Abbreviations such as chemical substances used in the following Reference Examples or Examples are as follows.
BSA: bovine serum albumin
BV421: Brilliant Violet 421
DRAQ5: Deep Red Anthraquinone 5
EDTA: ethylenediaminetetraacetic acid
FITC: fluorescein isothiocyanate
fNRBC: fetal nucleated red blood cell, fetal nucleated red blood cell PBS: phosphate buffered saline
PBMC: peripheral blood mononuclear cell, peripheral blood mononuclear cell PCR: polymerase chain reaction
SDS: sodium dodecyl sulfate
TCEP-HCL: tris- (2-Carboxyethyl) phosphine hydrochloride

[Reference Example 1]
(1) Preparation of fragmented antibody An anti-CD71 antibody (BD biosciences, product number 555534) was prepared as an antibody that recognizes and binds to fNRBC.

Anti-CD71 antibody was fragmented using F (ab ′) 2 Micro Preparation Kit (Pierce). That is, the anti-CD71 antibody was digested with immobilized pepsin at 37 ° C. for 3 hours, the digest was passed through a protein A sepharose column, and the unbound product was purified to obtain F (ab ′) ₂ .

Next, ₂ μL of 10 mM TCEP-HCL (Thermo Fisher Scientific) solution was added to 20 μL of F (ab ′) ₂ solution having a concentration of 0.1 to 5 mg / mL, and the mixture was allowed to stand at 25 ° C. for 30 minutes. Subsequently, TCEP-HCL was removed with an Antibody conjugate purification Kit for 50-100 μg (Thermo Fisher Scientific), and Fab ′ was purified.

(2) Fluorescent labeling of fragmented antibody 4 μL of 25 mM Alexa Fluor 488 C5 maleimide (Thermo Fisher Scientific) (dimethyl sulfoxide solution) was added to 50 μL of Fab ′ solution at a concentration of 0.1 to 5 mg / mL, and at 25 ° C. For 6 hours. Subsequently, the unreacted Alexa Fluor 488 C5 maleimide was removed with an antibody conjugate purification kit for 50-100 μg (Thermo Fisher Scientific), and Fab ′ labeled with a fluorescent dye was purified. Hereinafter, this antibody is referred to as fluorescently labeled fragmented antibody (1).

(3) Preparation of model sample containing rare cells Human umbilical cord blood (VERITAS, product number C-CB101) was prepared as a biological sample containing rare cells, and fNRBC was collected from the umbilical cord blood by the following steps.

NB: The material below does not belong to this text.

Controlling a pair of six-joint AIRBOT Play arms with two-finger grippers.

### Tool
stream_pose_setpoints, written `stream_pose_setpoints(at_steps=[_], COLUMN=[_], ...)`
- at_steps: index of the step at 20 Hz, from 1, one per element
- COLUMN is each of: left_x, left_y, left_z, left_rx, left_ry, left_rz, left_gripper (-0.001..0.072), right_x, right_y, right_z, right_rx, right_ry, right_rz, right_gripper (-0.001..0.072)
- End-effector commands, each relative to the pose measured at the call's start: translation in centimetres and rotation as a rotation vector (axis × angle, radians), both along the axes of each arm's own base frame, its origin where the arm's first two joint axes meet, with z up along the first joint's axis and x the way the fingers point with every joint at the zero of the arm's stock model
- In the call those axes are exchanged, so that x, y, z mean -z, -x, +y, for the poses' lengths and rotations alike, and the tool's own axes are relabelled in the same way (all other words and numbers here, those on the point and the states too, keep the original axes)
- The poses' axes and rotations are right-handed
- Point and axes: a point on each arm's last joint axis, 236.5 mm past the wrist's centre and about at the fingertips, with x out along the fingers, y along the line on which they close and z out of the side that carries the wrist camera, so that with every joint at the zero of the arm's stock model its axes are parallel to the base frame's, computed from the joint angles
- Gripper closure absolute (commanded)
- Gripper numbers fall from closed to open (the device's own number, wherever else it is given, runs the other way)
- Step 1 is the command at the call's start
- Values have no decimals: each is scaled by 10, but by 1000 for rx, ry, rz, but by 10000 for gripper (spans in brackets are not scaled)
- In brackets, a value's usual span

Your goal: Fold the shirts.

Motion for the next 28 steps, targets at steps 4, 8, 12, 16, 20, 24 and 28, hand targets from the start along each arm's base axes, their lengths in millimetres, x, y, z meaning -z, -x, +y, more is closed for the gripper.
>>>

  Using Percoll liquid (registered trademark, Sigma-Aldrich) and water, a liquid having a density of 1.070 g / mL and a liquid having a density of 1.095 g / mL were prepared. A centrifuge tube was charged with 2 mL of a liquid having a density of 1.095 g / mL, and cooled at 4 ° C. for 30 minutes. Next, 2 mL of a liquid having a density of 1.070 g / mL was slowly layered on the liquid having a density of 1.095 g / mL so as not to disturb the interface. Next, 11 mL of blood diluted twice with physiological saline was slowly layered on the liquid having a density of 1.070 g / mL, and centrifugation was performed at 2000 rpm for 20 minutes. Next, a fraction deposited between a liquid having a density of 1.070 g / mL and a liquid having a density of 1.095 g / mL was collected using a pipette. The collected fraction was washed twice with a washing solution (2 mM EDTA, 0.1% BSA-PBS) to obtain a fraction containing nucleated red blood cells.

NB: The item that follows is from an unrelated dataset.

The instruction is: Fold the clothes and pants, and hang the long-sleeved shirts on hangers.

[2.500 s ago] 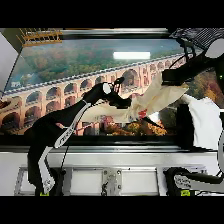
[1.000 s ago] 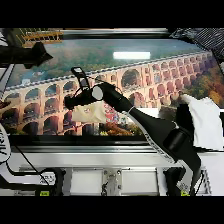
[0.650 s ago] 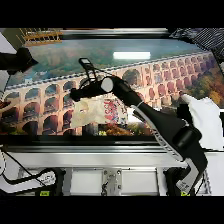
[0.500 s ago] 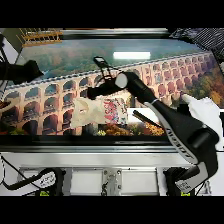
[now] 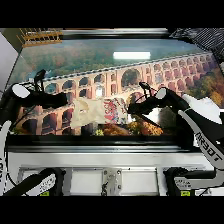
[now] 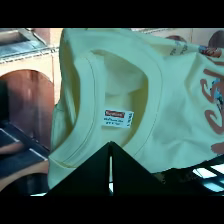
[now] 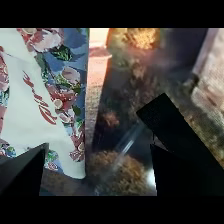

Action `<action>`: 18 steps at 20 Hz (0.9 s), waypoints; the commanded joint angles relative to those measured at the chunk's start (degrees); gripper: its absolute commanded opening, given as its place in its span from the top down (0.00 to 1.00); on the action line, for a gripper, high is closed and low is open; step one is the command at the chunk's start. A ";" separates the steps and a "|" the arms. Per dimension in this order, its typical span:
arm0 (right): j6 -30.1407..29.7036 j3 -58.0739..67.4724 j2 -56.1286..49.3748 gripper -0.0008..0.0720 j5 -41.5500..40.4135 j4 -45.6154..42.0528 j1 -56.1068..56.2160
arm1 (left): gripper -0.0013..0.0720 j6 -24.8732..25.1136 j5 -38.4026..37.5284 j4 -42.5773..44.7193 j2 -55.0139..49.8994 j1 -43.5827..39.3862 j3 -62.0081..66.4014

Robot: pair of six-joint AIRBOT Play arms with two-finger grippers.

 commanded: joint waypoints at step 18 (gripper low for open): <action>11.13 9.20 10.78 0.97 4.28 -6.86 -17.05 | 0.98 0.09 2.93 0.11 0.26 -6.99 -1.88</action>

The number of cells in the nucleated red blood cell fraction obtained above was measured with a cell counter (Bio-Rad Laboratories, TC20 fully automatic cell counter), diluted with 0.1% BSA-PBS, and a cell concentration of 1.0 × 10. ^{A 7} / mL nucleated red blood cell suspension was obtained. 3 μL of Fc Block Reagent for Human (BD biosciences) was added to 100 μL of nucleated red blood cell suspension for the purpose of blocking Fc receptors expressed on the cell surface such as leukocytes and left at 25 ° C. for 10 minutes. did. Next, 1 μL of BV421-labeled anti-CD45 antibody (BD biosciences, product number 563879, antibody part is an intact immunoglobulin molecule) as a leukocyte marker, 4 μL of fluorescently labeled fragmented antibody (1) as a fNRBC marker, nuclear staining 100 μL of DRAQ5 (Cell Signaling) diluted to 0.1% with 0.1% BSA-PBS was added as a dye, and left at 4 ° C. for 30 minutes or more.

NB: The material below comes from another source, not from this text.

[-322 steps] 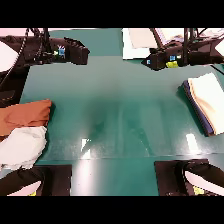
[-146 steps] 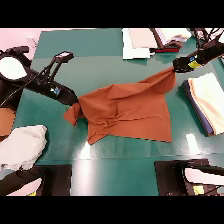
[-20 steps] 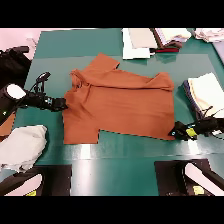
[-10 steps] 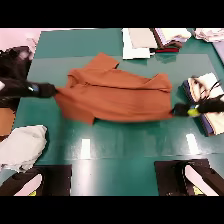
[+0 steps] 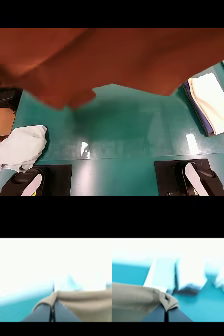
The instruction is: Fold the shirts.
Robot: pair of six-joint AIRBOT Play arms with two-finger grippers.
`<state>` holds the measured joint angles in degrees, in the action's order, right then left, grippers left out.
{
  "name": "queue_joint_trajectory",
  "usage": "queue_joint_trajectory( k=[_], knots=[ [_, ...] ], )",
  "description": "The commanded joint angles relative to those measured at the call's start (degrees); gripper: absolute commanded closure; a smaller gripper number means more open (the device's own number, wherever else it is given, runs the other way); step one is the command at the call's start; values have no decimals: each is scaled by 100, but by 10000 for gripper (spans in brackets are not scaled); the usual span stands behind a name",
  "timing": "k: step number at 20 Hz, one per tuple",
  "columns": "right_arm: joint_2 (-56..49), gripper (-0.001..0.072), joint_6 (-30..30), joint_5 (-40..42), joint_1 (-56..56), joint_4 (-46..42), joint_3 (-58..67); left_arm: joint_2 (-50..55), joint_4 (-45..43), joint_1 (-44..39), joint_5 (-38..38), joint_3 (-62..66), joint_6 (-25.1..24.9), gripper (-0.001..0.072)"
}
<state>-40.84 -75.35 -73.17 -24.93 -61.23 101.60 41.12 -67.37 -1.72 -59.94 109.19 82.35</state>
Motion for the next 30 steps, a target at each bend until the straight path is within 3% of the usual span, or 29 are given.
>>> queue_joint_trajectory(
  k=[1,6,11,16,20,24,27,30],
  knots=[
    [-61,698,-96,-81,-501,-33,1137,-59,-275,-2,267,1034,153,684],
    [-890,698,-282,-767,-98,-24,1580,299,-664,-2,-393,369,468,683],
    [-1910,698,-282,-1246,623,-55,334,1676,-485,-2,-1113,-894,463,682],
    [-3139,698,-310,-1062,1314,-1095,-1364,3486,-376,-2,-1023,-1904,372,682],
    [-4212,698,-442,7,1462,-997,-1797,4828,-326,-2,-470,-1989,96,682],
    [-5073,698,-472,103,1462,-730,-925,5130,-313,0,212,-1985,-33,682],
    [-5134,698,-339,-321,1460,-831,-560,5119,-315,-2,-372,-1884,-63,682],
    [-4765,698,-321,-332,1464,-1257,-1207,5132,-356,-2,-914,-2111,-142,682]
  ],
)
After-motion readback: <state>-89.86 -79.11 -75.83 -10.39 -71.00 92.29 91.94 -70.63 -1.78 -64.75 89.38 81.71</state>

Separately, PBMC (Precision Bioservices, product number 93000-10M) is prepared as a model of contaminated cells, diluted with 0.1% BSA-PBS, and suspended at a cell concentration of 1.0 × 10 ⁷ cells / mL. A liquid was prepared.

The nucleated red blood cell suspension after reacting with the antibody and the nuclear staining dye is applied to a flow cytometer (Sony Corporation, SH800ZP), and in a single cell mode, CD45 negative, CD71 positive and DRAQ5 positive cells are separated. The collected cells were collected in 100 cells and 100 μL of PBMC suspension (PBMC concentration 1.0 × 10 ⁷ cells / mL, 100 μL containing 1.0 × 10 ⁶ PBMCs).

  CD45-negative, CD71-positive, and DRAQ5-positive cells collected by a series of operations can be regarded as fNRBC. Thus, a model sample having a cell abundance ratio of fNRBC: PBMC = 1: 10000 was obtained.

(4) Labeling of cell population 3 μL of Fc Block Reagent for Human (BD biosciences) was added to 100 μL of the model sample and left at 25 ° C. for 10 minutes. Next, DRAQ5 (Cell Signaling) diluted to 0.1% with 0.1% BSA-PBS, 1 μL of BV421-labeled anti-CD45 antibody (BD biosciences, product number 563879), 4 μL of fluorescently labeled fragmented antibody (1) 100 μL was added and left at 4 ° C. for 30 minutes or longer.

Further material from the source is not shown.